Je le rencontre dans le hall d’un hôtel de Bagdad, feignant d’avoir besoin de ses services. Ses cheveux couverts de gel sont teints en noir de jais. Il porte une chemise bleue à pois blancs. Une paire de Ray-Ban à son cou. Il a un jour raconté à l’un de mes amis qu’il s’habille à l’européenne pour impressionner ses clients.
« Vous ne voulez pas vous humilier en traversant l’Europe à pied, c’est bien ça ? me lance-t-il, en vendeur expérimenté. Vous préférez sans doute une stratégie vous garantissant d’obtenir un passeport suédois dans les deux ans ? » Pour une somme de 40 000 dollars, il dit pouvoir arranger un mariage avec l’une de ses amies de Malmö. « Il faudra lui donner 10 000 dollars d’avance. » Le mariage serait organisé à Bagdad, des photographies immortalisant l’instant. « Une fois que vous obtenez votre visa, garanti par un contact à l’ambassade de Suède d’un pays voisin, vous payez 15 000 dollars. Une fois en Suède, vous vous installez et vous n’avez plus à vous inquiéter.
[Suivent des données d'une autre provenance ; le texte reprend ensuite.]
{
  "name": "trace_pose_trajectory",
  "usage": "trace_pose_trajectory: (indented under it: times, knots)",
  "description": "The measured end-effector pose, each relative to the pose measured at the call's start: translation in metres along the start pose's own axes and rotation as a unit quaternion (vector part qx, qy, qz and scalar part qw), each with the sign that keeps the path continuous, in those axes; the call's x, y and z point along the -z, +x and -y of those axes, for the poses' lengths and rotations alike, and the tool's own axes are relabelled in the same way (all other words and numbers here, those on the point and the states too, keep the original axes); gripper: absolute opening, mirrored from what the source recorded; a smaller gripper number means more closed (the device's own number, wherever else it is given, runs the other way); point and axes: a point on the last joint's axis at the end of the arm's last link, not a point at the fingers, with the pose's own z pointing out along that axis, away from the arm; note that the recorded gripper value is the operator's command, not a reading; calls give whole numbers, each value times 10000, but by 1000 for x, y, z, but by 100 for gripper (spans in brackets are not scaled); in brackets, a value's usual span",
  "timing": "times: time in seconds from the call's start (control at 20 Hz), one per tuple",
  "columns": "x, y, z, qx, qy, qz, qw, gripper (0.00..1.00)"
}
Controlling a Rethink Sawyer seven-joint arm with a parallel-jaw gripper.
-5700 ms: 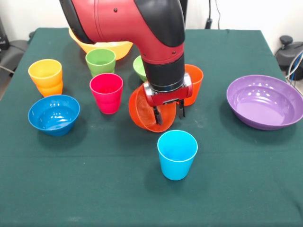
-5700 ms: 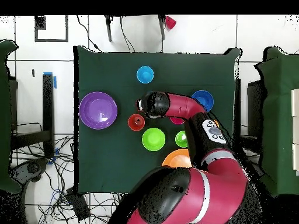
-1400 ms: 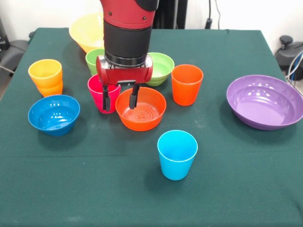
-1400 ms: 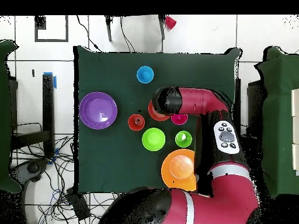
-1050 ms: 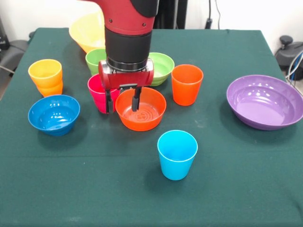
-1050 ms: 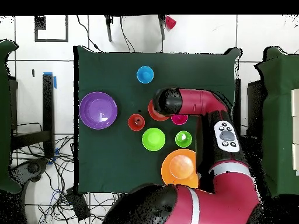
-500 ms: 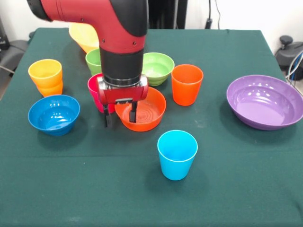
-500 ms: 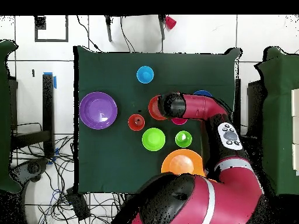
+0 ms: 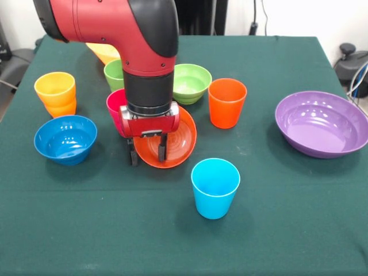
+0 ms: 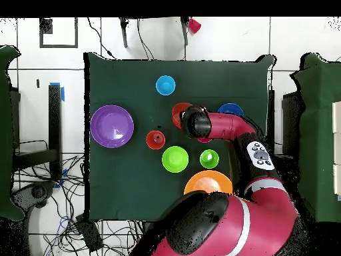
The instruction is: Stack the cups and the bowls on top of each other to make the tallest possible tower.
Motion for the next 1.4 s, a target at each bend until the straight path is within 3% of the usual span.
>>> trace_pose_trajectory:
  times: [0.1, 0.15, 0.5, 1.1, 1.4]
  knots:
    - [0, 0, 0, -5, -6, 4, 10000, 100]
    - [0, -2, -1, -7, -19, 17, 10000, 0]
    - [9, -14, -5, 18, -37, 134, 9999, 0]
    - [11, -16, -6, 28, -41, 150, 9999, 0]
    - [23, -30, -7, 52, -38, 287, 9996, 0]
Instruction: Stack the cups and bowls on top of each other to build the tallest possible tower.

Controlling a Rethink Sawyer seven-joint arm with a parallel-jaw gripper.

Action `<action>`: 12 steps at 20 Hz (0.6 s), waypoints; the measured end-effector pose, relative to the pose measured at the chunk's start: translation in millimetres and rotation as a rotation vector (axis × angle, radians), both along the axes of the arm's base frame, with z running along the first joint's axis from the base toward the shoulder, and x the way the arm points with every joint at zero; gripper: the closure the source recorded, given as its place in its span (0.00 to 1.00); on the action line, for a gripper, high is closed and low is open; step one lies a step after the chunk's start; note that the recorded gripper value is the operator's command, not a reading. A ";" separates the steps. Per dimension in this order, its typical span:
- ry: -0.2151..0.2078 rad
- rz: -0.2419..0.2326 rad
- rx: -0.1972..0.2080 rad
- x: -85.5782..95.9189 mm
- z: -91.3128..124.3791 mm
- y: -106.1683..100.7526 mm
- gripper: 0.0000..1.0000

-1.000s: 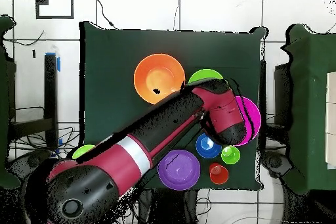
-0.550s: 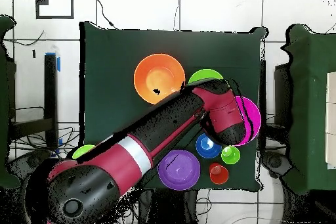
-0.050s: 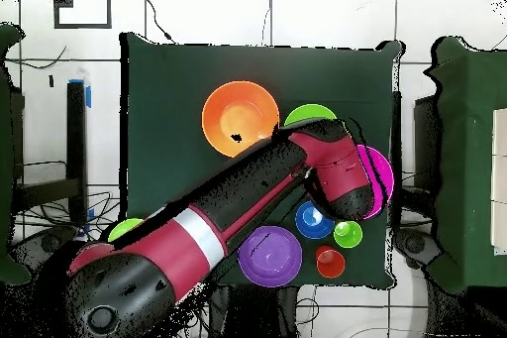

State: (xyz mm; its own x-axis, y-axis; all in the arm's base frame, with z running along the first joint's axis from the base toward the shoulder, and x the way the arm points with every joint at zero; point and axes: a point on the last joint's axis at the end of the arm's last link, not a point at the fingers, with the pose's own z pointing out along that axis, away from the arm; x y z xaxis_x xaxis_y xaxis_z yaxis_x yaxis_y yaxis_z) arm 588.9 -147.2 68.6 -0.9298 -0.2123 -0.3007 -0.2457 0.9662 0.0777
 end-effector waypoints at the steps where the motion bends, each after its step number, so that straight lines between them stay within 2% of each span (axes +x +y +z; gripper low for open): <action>1: 0.002 0.003 -0.008 -1.1 4.8 -1.0 0.00; 2: 0.006 0.009 -0.028 -3.2 17.6 -3.9 0.00; 10: 0.023 0.039 -0.110 -5.7 66.3 -26.5 0.00; 12: 0.025 0.037 -0.119 -6.9 72.5 -32.6 0.00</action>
State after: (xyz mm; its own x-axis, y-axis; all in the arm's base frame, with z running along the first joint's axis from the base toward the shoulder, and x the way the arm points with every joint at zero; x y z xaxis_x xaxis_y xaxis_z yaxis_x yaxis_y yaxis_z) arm 582.0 -179.8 141.1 -0.9276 -0.2792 -0.2480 -0.2805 0.9594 -0.0307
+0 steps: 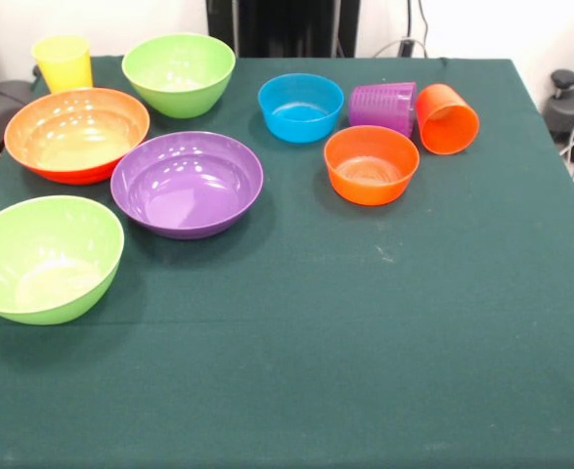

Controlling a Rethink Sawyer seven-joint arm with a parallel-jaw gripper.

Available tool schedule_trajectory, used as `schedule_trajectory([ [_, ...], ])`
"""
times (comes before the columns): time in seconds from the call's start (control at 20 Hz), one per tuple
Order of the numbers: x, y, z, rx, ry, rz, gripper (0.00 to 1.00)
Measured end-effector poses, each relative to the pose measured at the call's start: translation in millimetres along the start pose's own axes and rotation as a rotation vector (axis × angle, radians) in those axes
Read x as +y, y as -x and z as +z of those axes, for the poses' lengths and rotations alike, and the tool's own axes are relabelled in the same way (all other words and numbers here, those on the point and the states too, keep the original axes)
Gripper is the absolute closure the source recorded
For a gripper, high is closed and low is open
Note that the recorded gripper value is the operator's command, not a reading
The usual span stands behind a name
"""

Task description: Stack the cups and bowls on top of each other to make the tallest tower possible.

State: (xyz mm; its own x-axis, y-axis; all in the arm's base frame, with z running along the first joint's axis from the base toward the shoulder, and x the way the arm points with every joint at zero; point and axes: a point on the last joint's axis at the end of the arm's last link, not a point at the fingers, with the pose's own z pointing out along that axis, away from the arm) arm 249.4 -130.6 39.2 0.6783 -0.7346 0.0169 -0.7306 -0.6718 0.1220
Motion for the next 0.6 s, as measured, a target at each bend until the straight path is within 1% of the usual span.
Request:
schedule_trajectory([
  [0.1,9,-1.6,2,-0.007,-0.002,0.026,0.0],
  [0.15,17,-2.1,4,-0.016,-0.003,0.052,0.0],
  [0.25,28,-2.5,8,-0.025,-0.002,0.079,0.0],
  [0.3,30,-2.5,8,-0.026,-0.002,0.082,0.0],
  [0.35,36,-1.8,11,-0.032,-0.002,0.09,0.0],
  [0.5,43,0.2,14,-0.041,-0.003,0.098,0.0],
  [0.6,46,2.3,16,-0.047,-0.003,0.092,0.0],
])
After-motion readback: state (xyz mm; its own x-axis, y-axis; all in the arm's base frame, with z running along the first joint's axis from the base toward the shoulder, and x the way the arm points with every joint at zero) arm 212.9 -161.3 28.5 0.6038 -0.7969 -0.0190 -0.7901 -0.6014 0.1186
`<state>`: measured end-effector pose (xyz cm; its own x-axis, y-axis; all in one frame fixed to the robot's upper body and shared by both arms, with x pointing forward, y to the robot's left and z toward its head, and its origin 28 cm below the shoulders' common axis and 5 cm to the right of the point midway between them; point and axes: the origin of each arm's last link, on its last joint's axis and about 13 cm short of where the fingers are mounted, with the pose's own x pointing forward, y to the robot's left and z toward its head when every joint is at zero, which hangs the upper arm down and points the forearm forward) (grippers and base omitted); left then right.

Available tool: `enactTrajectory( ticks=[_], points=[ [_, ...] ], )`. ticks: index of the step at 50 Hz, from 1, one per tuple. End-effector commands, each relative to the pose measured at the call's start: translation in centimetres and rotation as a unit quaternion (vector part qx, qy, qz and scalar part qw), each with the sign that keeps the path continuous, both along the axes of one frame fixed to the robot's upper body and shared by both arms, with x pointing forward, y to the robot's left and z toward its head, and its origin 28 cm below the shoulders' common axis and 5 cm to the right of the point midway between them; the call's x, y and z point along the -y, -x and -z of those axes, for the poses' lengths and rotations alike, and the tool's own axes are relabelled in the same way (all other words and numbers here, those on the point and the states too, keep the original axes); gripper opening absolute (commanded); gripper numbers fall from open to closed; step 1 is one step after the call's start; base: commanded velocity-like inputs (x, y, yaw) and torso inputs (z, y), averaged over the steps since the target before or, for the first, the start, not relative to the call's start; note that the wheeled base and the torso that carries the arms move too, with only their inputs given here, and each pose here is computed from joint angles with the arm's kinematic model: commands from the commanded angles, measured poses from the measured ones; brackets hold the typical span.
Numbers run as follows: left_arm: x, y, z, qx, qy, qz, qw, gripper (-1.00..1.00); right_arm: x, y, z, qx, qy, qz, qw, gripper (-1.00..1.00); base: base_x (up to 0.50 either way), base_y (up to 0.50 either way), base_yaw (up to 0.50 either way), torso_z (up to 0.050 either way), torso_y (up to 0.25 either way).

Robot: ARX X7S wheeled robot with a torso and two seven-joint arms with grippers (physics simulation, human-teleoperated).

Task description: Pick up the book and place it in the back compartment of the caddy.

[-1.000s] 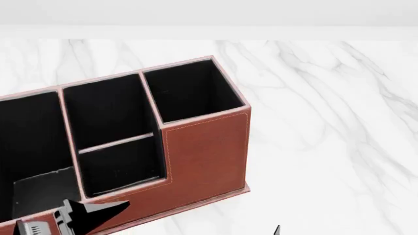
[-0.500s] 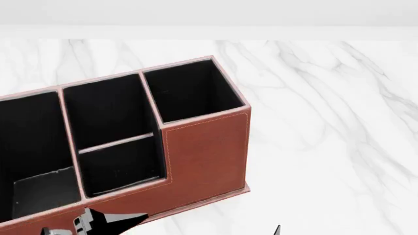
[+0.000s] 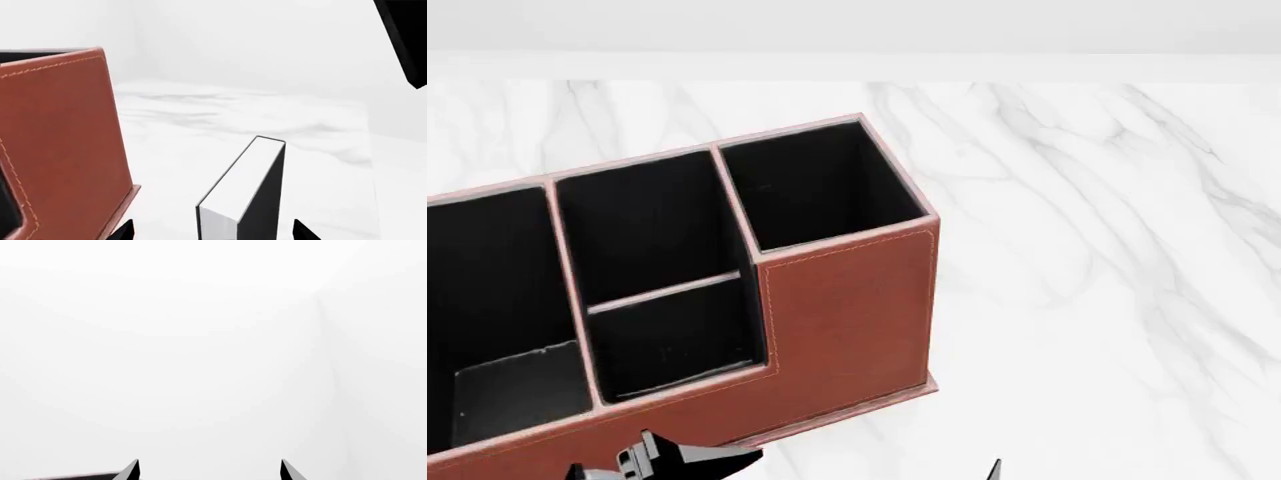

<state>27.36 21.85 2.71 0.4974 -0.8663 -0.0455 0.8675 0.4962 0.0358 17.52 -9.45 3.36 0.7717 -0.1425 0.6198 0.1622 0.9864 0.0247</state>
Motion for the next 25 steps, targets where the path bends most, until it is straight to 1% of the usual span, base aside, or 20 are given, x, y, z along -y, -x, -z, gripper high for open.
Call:
enactTrajectory(
  ticks=[1,7,12,19,21,25],
  points=[
    [0.77,-0.35,0.65,-0.008,-0.005,0.008,1.000,1.00,0.02,0.00,-0.01,0.000,0.000,0.001,1.000,1.00,0.00,0.00,0.00,0.000,0.000],
    [0.98,-0.43,0.81,-0.007,-0.013,0.007,1.000,1.00,-0.01,0.00,-0.02,0.000,0.000,0.000,1.000,1.00,0.00,0.00,0.00,0.000,0.000],
    [1.06,-0.49,0.71,-0.006,-0.011,0.007,1.000,1.00,0.03,0.04,-0.03,0.001,-0.001,0.001,1.000,1.00,0.00,0.00,0.00,0.000,0.000],
    [1.23,-0.71,1.16,-0.011,-0.013,0.007,1.000,1.00,0.04,0.04,-0.05,0.001,-0.001,0.002,1.000,1.00,0.00,0.00,0.00,0.000,0.000],
    [1.30,-0.87,1.31,-0.010,-0.011,0.001,1.000,1.00,0.04,0.05,-0.07,0.001,-0.001,0.001,1.000,1.00,0.00,0.00,0.00,0.000,0.000],
    [1.49,-0.92,1.63,-0.014,-0.014,0.006,1.000,1.00,0.00,-0.02,0.01,0.000,0.000,0.001,1.000,1.00,0.00,0.00,0.00,0.000,0.000]
  ],
)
Le gouvernement vous donnera une maison et un salaire. Vous vous posez et vous attendez, jusqu’à ce qu’il vous offrent un passeport, dans un an ou deux. »
« Qu’est-ce qu’il se passe si je vous donne l’argent et que je n’obtiens pas le passeport ? »
« Je vous garantis que vous l’aurez. Je l’ai déjà fait pour des tas de gens. »
« Et si je donne l’argent à votre amie et qu’elle ne se pointe pas au mariage ? »
« Je suis votre garant », m’assure-t-il.
Il ajoute qu’il existe une option moins onéreuse, qui peut être arrangée via un réseau d’agents corrompus dans les ambassades européennes de Bagdad. Apparemment, celles d’Italie et de Pologne sont les plus faciles à soudoyer. « On peut vous obtenir un visa Schengen de cette manière, mais on ne peut pas vous garantir que vous aurez le passeport par la suite. » Le visa louche me coûterait seulement 18 000 dollars.